:: REQUIRED WORK ::
Needed from the data below: all lines that contain the word "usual".

:: STORED DATA ::
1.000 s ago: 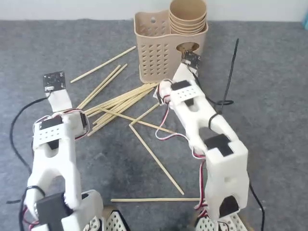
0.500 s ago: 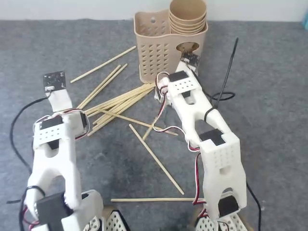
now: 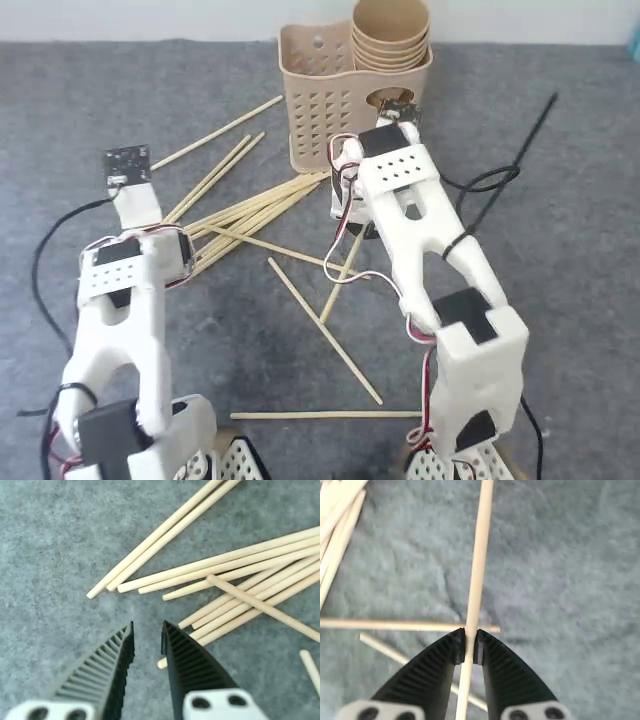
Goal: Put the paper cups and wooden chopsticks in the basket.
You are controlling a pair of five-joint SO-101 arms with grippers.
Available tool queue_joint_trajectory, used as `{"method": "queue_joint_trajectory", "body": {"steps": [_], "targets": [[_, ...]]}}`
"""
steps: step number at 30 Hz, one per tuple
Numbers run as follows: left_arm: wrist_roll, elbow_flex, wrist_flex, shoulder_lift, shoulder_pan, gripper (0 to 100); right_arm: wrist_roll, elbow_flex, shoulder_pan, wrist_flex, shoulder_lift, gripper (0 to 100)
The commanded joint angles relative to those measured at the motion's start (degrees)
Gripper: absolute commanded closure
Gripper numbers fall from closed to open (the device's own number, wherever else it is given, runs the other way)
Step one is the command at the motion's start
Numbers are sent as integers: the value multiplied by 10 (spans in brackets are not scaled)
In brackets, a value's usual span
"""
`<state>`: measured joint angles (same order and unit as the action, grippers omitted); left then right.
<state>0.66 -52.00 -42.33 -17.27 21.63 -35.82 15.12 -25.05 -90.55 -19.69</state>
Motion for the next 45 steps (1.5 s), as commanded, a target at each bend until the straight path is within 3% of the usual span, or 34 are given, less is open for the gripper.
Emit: {"method": "queue_joint_trajectory", "body": {"steps": [1,8,12,16,23,28,34,45], "targets": [[0,-23,-4,-68,-36,913,37,-69,0,10,106,991],[4,-140,27,-253,-113,911,88,-325,0,219,307,991],[55,-141,30,-247,-151,909,105,-408,0,313,349,991],[147,-109,61,-169,-155,893,112,-423,12,331,348,991],[237,10,66,33,-152,870,112,-425,50,352,348,991],[250,77,55,109,-151,870,113,-428,50,353,348,991],[295,87,75,119,-156,870,122,-429,47,353,348,991],[295,109,55,140,-154,906,136,-430,47,352,349,991]]}}
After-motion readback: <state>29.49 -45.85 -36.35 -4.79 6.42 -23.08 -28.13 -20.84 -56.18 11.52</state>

:: ANSWER SECTION ::
In brackets, a value's usual span
Motion for the next 45 steps (1.5 s), as commanded, a target at each bend until the straight path is within 3% of the usual span, or 34 are given, less is open for the gripper.

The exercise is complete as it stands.